Taylor Councilwoman Christine Lopez losing her fight with American values.
by Tom Mowdy (Links to past articles on this matter at the end of this article.)
Taylor Tx., August 7, 2017-- Taylor Councilwoman Christine Lopez has lost two of her civil lawsuit attempts to crush public criticism of her unethical political behavior. Her claims were direct nuclear attacks on the Texas and U.S. Constitutional provisions for freedom of speech and association.
The lawsuit, filed on January 10, 2017, against this writer, claimed comments about her political behavior are the same as defaming her incorporated mowing business and such communications caused her business to lose a contract vote with the City of Taylor. Councilwoman Lopez is presenting that she and her mowing business are the same legal entity.
Taylor Councilwoman Christine Lopez
In court, Councilwoman Lopez was unable to present the required evidence to prove her claims of interference with an existing contract or defamation. She was unable to present any evidence that statements made about her prohibited conflict of interest and the Taylor City Charter violations were false, derogatory, defamatory, and were not protected by Texas law, or Constitutional rights.
The Councilwoman’s lawsuit now claims $500,000 in damages, against this writer, because the Taylor City Council did not approve a prospective mowing contract for her business.
She claims that Tom Mowdy, writing about the Taylor City Charter, Section 4.2, provision that prohibits substantial Councilmember conflict of interest and her refusal to honor those provisions, was responsible for two Councilmembers voting against her business mowing contract. The contract was later determined to not be in the best financial interest of the City because public political discourse on that "matter of public concern" led to exposing the savings calculations as false.
If Councilwoman Lopez were to win her lawsuit, it would mean that a citizen, or group of citizens, cannot communicate with their elected representatives about their concerns or opinions and, or, with facts and information they believe to be true about public matters.
Contradicting Texas Anti-SLAPP law, Councilwoman Lopez’s lawsuit asserts that if a citizen expresses their opinion(s) about a matter of public concern, and their elected representatives vote consistent with that opinion, then the citizen can be sued and punished.
Councilwoman Lopez’s claims are oppressive legal theories that will shut down a democracy. Especially in a small town. Her lawsuit has caused a significant and unhealthy reduction in Taylor’s political social media discourse. People who were previously involved, are now afraid to discuss matters of public concern.
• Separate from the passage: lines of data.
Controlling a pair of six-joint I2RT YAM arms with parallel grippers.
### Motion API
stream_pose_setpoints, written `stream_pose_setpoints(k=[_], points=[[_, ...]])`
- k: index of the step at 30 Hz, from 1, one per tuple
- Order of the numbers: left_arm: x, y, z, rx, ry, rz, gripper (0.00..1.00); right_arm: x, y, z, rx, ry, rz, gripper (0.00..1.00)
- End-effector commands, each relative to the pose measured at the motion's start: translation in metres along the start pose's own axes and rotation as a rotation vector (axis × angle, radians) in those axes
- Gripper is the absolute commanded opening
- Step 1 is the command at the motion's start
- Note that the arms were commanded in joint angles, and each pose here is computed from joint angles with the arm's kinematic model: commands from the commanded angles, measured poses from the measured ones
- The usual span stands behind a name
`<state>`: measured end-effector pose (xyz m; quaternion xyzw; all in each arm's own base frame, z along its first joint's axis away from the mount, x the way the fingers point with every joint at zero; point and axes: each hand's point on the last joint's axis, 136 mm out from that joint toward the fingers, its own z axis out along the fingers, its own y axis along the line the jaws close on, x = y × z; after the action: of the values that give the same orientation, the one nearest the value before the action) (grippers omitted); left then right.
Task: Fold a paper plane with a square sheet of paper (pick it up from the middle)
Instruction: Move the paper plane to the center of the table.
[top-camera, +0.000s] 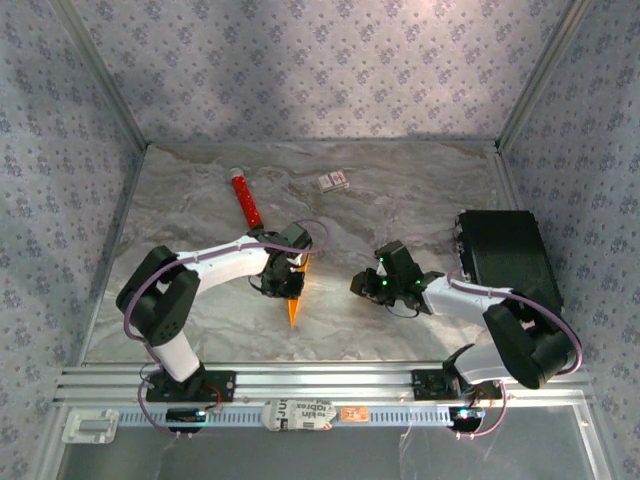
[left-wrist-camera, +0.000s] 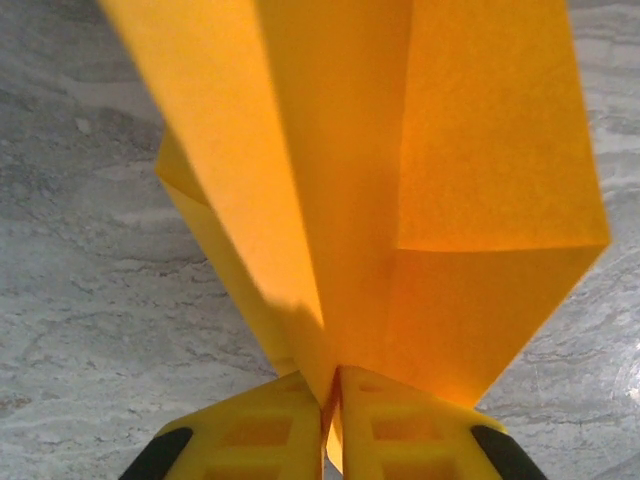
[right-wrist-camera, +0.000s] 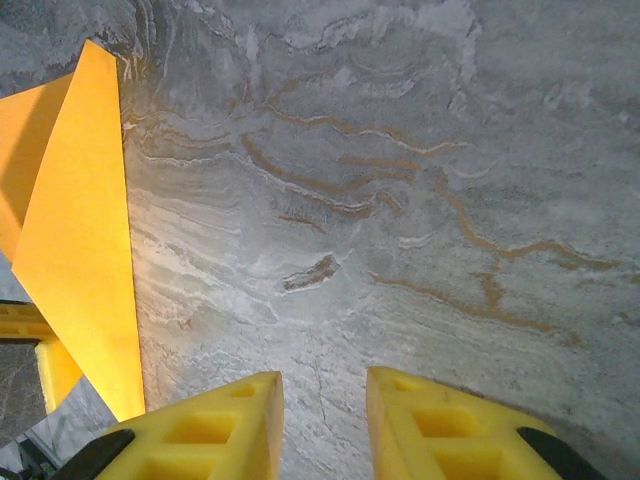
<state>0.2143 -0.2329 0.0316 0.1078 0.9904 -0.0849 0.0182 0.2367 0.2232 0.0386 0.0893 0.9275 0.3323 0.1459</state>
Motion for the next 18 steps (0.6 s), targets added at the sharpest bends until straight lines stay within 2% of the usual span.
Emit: stream_pose_setpoints(k=[1, 8, 13, 18], points=[[0.0, -0.005, -0.003, 0.006, 0.014, 0.02, 0.14, -0.001, 0.0, 0.0, 0.021, -0.001, -0.013, 0.29], [-0.001, -0.011, -0.003, 0.037, 0.014, 0.014, 0.15, 0.0, 0.001, 0.001, 0.015, 0.006, -0.014, 0.29], [-0.003, -0.016, -0.006, 0.066, 0.0, 0.012, 0.04, 0.0, 0.015, 0.001, -0.029, 0.017, -0.039, 0.3], [-0.003, -0.017, -0.012, 0.077, -0.021, 0.004, 0.01, -0.003, 0.041, 0.002, -0.105, 0.012, -0.065, 0.31]])
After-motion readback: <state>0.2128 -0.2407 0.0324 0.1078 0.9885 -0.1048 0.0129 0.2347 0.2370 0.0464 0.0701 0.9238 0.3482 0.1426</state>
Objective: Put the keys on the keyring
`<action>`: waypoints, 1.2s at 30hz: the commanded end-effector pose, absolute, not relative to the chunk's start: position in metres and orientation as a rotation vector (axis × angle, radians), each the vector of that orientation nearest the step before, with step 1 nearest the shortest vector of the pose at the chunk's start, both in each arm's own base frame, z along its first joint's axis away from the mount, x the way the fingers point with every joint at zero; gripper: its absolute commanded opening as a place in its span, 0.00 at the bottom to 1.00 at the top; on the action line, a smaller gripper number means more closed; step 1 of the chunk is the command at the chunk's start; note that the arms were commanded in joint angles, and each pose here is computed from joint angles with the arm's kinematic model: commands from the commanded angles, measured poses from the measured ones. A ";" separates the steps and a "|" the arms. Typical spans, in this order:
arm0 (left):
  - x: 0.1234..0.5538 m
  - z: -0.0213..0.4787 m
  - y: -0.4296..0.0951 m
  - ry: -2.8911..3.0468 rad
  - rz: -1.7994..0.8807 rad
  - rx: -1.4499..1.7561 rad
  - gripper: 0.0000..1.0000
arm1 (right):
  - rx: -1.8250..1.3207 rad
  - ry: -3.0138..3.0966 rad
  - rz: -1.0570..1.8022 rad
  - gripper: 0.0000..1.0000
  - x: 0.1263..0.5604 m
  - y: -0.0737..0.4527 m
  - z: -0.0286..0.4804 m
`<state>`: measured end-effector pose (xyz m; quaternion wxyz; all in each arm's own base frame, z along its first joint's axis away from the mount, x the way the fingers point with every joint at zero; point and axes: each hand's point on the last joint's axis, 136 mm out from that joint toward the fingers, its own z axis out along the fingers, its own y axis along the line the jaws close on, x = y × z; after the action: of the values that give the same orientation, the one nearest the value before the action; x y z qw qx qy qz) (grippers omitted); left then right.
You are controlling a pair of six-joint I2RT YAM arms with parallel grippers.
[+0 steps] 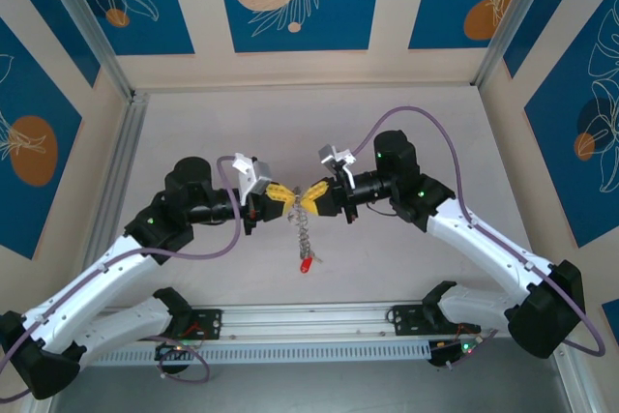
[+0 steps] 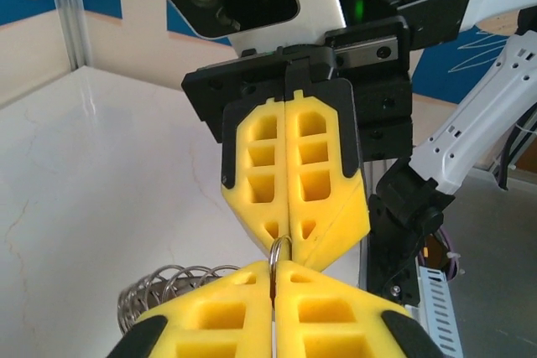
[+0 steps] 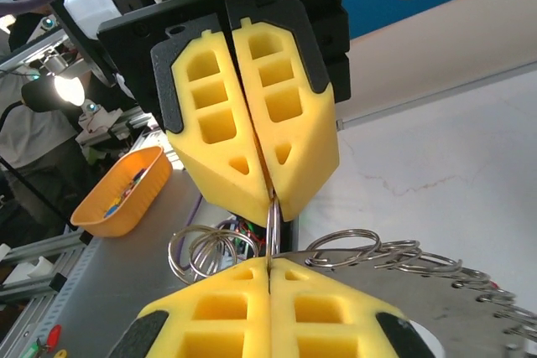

A quick review before moving on: Taylor Councilwoman Christine Lopez is suing her district constituent, Tom Mowdy, for $500,000 because her business lost a majority vote of the City Council for a $137,000 contract. She claimed the lost votes were caused by Mowdy’s freedom of speech and association influence with two other Councilmembers.
Lopez filed the lawsuit two days before the vote and she claimed much more in “damages” than she could ever profit from the contract. Since filing the claim, she has refused to reveal how she calculated the "damages."
While suing only Tom Mowdy, the Councilwoman’s lawsuit claimed there was a group of “cohorts” engaged in a conspiracy to prevent her from being on the City Council and to prevent her business from getting a mowing contract. Apparently, Tom Mowdy was the responsible leader of the “cohorts” because he writes about her signed affidavit admitting a substantial business entity “Conflict of Interest,” and her violations of the Taylor City Charter and ethics ordinance.
So, it's really about shutting up Tom Mowdy, rather than the claimed actions of individuals in the cohort group that were not sued. Her lawsuit brief claims the “cohorts” included Mr. Herbert Brinkmeyer, Councilmen Robert Garcia and Chris Gonzales, and “others.”
Lopez sued, through her incorporated mowing business, and cannot produce evidence that Tom Mowdy has ever written or spoken a derogatory word about her mowing business. There is no such evidence.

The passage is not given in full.